Heat sources and temperature controller

With a pair of light bulbs sat there kicking out heat there would be a pretty uneven heat distribution within the cabinet (I've stopped calling it a freezer now) so there needs to be some sort of airflow within the cabinet to mix it up a little. I added a couple of old 80mm computer fans attached to the 12V transformer from an old Netgear Wireless N access point.


They're not my biggest fans

The plan was pretty simple, drill a hole throught the freezer side, push a cable through and attach a two way adapter inside the cabinet and put a plug on the outside end. Plug the bulbs and fans into the two way. I didn't have a two way socket adapter knocking about so used a three way instead. I used some No-More-Nails type glue to attach the thermostat to the freezer wall as well as the three way and used a few nails to fix the bulbs to a wooden block from a pallett I'd liberated from a skipsome time ago. The fans were cable tied to the shelf with the left one moving air up and the right one moving air down.

All the gubbins in place.
Whilst I'm no physicist the fan placement and orientation should keep the air moving in a more or less clockwise flow and stop hot spots developing near the bulbs. After a little reshuffling of the outbuilding contents I was able to find a place for the cabinet to live, then I cut the cable from the back to the right length to reach the socket and attached a plug. The warming cabinet was complete and just needed testing. I turned it on set a temperature, watched the lights go on and heard the fans whirr. The important bits seeemd to be working, I just needed to check it'd reach and maintain a target temperature.
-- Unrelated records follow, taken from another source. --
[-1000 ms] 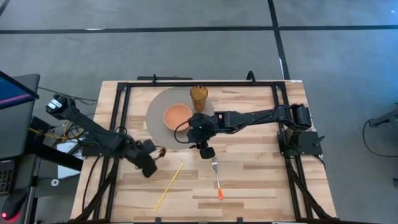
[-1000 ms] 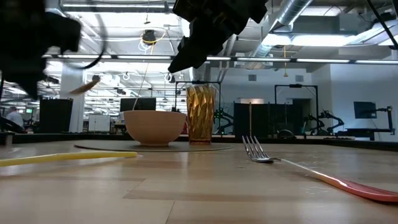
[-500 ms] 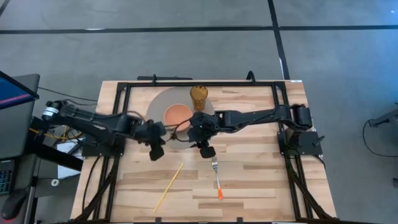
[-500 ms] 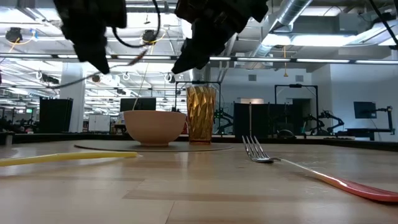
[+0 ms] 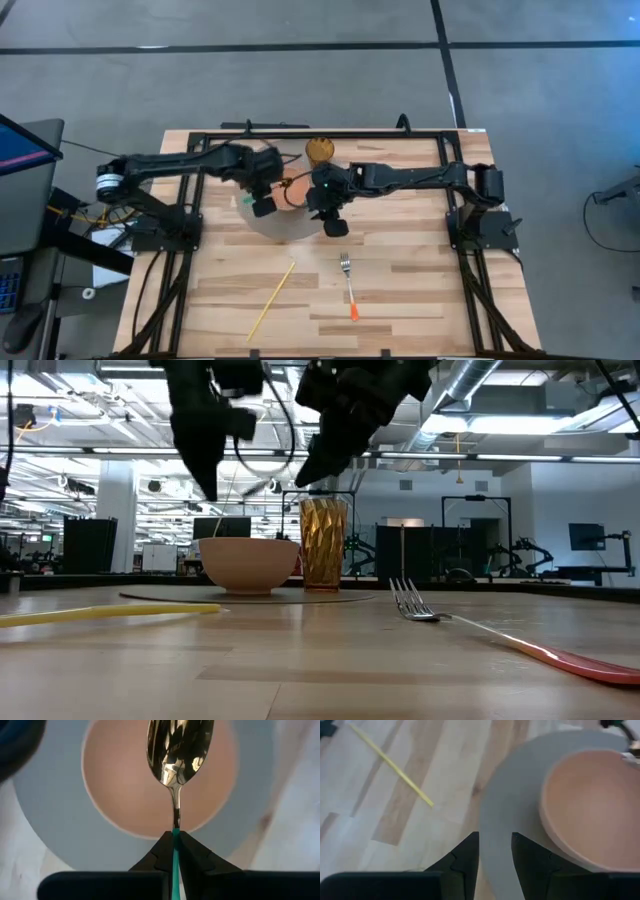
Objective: Pick & Place Utensil
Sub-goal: Put the green spoon into the orange bowl on the gray mat
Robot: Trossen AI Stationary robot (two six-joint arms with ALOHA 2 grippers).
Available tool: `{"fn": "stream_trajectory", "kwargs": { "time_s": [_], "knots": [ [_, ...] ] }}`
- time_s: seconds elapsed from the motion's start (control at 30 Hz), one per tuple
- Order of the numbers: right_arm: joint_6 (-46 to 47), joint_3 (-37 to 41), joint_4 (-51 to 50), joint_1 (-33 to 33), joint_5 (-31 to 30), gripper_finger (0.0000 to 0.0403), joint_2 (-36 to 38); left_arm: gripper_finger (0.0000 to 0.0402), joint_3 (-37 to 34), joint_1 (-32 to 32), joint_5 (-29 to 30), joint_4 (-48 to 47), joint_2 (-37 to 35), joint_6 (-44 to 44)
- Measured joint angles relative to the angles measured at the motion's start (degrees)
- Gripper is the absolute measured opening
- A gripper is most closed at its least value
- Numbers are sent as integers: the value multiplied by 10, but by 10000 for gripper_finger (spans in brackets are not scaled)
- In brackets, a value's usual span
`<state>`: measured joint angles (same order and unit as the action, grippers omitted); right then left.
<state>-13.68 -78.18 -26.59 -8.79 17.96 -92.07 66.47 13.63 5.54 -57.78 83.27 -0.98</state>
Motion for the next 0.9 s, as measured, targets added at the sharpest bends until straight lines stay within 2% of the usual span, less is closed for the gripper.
{"fn": "stream_trajectory", "kwargs": {
  "time_s": [0.13,0.4,0.53,0.67,0.83,0.9],
  "knots": [
    [1,0,-26,-8,0,108,0,16,0,21,-13,-30,45,-71],
    [1,0,-30,-1,0,108,0,17,28,3,93,-28,92,-162],
    [2,0,-28,6,0,108,0,17,46,-9,164,-20,116,-222],
    [2,0,-28,12,0,108,0,17,48,-18,194,-22,151,-247],
    [2,0,-28,17,0,108,0,17,48,-43,258,-18,177,-277],
    [2,0,-31,21,0,108,0,17,48,-52,262,-18,181,-278]
  ]
}}
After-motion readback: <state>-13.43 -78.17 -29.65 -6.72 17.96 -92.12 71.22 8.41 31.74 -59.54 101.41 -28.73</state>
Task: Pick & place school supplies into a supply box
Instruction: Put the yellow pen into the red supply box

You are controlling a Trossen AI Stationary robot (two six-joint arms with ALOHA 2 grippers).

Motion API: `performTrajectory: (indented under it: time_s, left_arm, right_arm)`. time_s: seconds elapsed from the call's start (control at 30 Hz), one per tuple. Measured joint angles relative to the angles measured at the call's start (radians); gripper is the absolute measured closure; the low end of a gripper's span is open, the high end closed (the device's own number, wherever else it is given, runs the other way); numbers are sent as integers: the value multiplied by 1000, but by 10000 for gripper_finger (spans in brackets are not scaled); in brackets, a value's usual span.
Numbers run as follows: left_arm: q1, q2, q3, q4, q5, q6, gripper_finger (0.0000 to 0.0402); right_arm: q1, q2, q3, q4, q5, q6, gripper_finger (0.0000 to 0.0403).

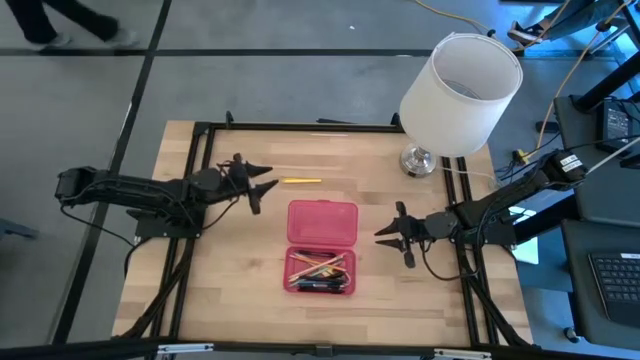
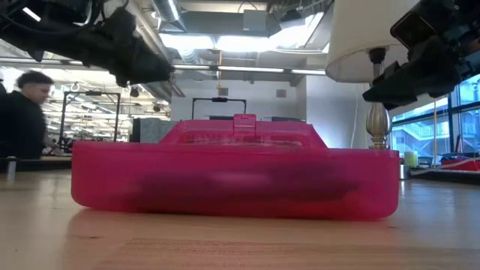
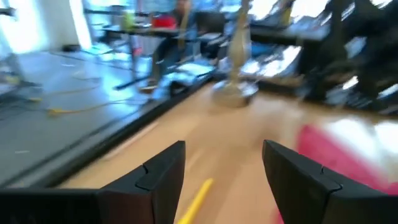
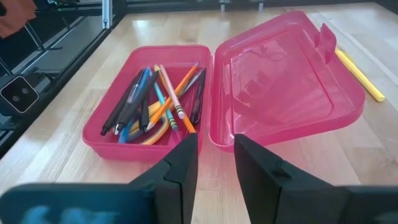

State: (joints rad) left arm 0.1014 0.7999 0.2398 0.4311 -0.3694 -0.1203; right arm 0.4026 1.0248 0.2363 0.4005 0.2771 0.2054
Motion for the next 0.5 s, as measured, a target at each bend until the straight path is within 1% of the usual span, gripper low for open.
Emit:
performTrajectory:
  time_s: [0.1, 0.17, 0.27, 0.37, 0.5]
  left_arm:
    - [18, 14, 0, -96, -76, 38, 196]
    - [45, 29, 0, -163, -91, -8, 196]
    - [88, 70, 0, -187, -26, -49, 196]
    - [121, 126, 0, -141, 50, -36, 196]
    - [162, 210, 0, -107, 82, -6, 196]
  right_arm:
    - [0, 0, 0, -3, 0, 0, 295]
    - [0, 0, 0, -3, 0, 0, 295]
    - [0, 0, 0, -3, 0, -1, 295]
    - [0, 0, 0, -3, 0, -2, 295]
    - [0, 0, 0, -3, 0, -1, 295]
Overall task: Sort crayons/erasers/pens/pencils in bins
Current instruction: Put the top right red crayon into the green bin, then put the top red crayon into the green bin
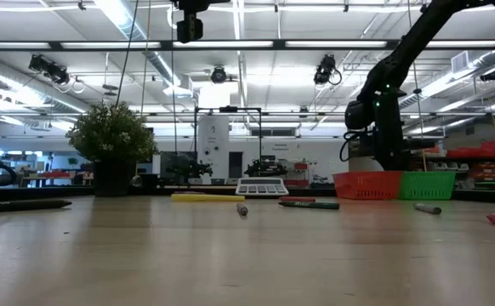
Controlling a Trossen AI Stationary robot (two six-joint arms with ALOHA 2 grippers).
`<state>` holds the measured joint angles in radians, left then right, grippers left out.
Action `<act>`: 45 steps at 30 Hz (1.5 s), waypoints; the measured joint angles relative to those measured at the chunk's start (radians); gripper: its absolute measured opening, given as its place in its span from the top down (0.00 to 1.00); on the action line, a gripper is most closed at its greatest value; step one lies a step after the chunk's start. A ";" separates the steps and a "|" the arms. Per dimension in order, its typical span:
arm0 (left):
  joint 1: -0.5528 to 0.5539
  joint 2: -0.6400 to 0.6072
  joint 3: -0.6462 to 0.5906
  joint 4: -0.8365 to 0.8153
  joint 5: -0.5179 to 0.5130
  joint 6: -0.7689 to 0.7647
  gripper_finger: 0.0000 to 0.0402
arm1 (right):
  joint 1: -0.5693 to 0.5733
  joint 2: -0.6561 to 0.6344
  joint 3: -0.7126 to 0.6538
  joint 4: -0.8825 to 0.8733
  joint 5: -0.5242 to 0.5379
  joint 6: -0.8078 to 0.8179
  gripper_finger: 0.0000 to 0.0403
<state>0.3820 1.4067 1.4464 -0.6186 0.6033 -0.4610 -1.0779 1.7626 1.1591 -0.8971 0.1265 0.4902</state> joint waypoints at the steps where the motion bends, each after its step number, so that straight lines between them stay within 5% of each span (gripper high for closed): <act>1: 0.000 0.000 0.000 0.000 0.000 0.000 0.97 | 0.000 0.000 0.000 0.000 0.000 0.003 0.88; 15: 0.000 0.000 0.000 0.001 0.000 0.000 0.98 | 0.000 -0.007 0.001 -0.035 -0.010 -0.001 0.74; 25: 0.000 0.000 0.000 0.001 -0.007 0.049 0.96 | 0.029 -0.186 0.004 -0.087 -0.019 0.020 0.74; 34: 0.000 0.000 0.000 0.000 -0.008 0.090 0.96 | 0.323 -0.261 0.020 -0.098 -0.080 0.184 0.74; 40: 0.002 0.000 0.000 -0.035 -0.008 0.156 0.96 | 0.552 -0.146 0.135 -0.094 -0.082 0.214 0.74; 45: 0.004 0.000 0.000 -0.107 -0.008 0.193 0.98 | 0.636 -0.016 0.280 -0.105 -0.103 0.166 0.74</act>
<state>0.3862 1.4067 1.4464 -0.7251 0.5957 -0.2682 -0.4418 1.7463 1.4393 -1.0019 0.0236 0.6564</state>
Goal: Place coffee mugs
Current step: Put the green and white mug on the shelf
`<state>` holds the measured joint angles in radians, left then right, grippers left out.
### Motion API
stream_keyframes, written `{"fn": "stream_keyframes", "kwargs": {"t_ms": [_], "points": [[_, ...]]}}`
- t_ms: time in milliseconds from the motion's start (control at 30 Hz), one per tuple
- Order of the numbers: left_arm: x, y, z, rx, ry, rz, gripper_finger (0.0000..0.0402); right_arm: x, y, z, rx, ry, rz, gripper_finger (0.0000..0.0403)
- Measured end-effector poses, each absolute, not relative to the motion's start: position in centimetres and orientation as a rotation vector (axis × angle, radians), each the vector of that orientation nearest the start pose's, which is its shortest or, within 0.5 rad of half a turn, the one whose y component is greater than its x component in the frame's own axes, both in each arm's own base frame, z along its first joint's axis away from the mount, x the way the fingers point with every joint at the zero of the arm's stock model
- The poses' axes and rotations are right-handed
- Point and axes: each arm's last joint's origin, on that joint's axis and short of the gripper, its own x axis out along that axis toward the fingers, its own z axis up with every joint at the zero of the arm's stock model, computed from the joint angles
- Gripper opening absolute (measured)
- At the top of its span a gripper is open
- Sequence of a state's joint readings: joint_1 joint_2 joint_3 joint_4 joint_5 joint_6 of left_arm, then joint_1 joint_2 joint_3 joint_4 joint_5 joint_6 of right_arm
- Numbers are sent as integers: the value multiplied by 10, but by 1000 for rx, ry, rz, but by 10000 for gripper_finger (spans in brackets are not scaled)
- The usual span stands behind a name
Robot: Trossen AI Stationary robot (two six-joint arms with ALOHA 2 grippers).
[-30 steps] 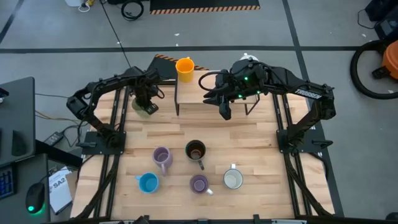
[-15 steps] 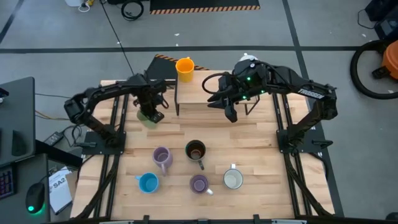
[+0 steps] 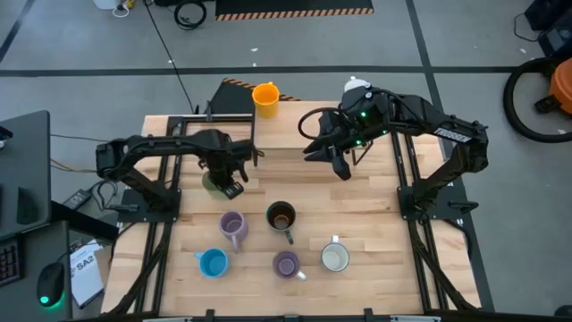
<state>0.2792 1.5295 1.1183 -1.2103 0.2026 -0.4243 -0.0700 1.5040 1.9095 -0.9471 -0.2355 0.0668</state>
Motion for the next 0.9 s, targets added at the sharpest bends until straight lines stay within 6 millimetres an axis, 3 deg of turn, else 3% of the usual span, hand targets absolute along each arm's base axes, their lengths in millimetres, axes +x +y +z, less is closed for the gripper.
{"fn": "stream_keyframes", "kwargs": {"t_ms": [300, 667, 900], "points": [[259, 46, 228, -539, 1474, 362, 29, 286, 5, 469, 125, 545, 207, 102], [262, 41, 228, -176, 1476, 29, 29, 285, 25, 469, 129, 552, 212, 102], [264, 32, 228, 167, 1474, -194, 30, 286, 33, 471, 136, 538, 195, 102]]}}
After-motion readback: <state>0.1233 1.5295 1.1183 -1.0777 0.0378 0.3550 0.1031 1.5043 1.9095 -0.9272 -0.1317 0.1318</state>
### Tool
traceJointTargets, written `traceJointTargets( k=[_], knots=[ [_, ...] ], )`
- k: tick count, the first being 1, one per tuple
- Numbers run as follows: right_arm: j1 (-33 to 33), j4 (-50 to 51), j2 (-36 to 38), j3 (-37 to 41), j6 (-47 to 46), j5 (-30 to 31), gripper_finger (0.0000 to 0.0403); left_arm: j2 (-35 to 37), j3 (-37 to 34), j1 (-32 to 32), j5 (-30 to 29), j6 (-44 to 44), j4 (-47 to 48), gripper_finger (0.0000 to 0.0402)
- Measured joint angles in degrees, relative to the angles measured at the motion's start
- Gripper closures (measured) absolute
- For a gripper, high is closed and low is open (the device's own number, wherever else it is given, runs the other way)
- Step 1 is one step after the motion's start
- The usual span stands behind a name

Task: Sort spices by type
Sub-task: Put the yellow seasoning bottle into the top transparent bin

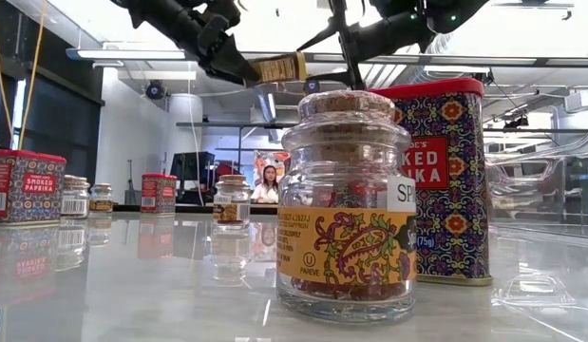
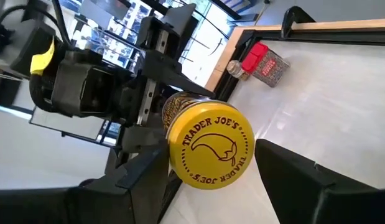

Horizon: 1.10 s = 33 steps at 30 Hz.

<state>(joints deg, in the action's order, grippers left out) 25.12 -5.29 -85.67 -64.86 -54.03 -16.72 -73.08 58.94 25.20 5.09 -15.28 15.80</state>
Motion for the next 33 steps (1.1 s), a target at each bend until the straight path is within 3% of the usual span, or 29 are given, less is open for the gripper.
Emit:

Setting it to the thermostat's highest temperature I took an Indoor/Outdoor Thermometer, popped the probe into the freezer, closed the door and sat the digital bit on the top. I then went inside and made a Latté with my replacement coffee machine, a Cookworks Espresso Coffee Machine, this is probably the slowest coffee machine in the world. You could make brew and drink a cup of tea in the time it takes this machine to make a frothy coffee, hell you could probably go to India and pick the leaves yourself if you fancied travelling. After my coffee break I went out and checked the thermometer. It was 39.5 degrees Celcius in the cabinet and about 7.5 degrees outside. Success. I turned it off unplugged it and propped the door open in case the glue I've used outgasses as it cures.

It'll work even better with that door closed
One more bulky item added to my beekeeping inventory. As I already had most of the parts lying about or picked them up for free in my travels the whole thing cost me well under a tenner. Probably won't need it till September 2013 at the earliest.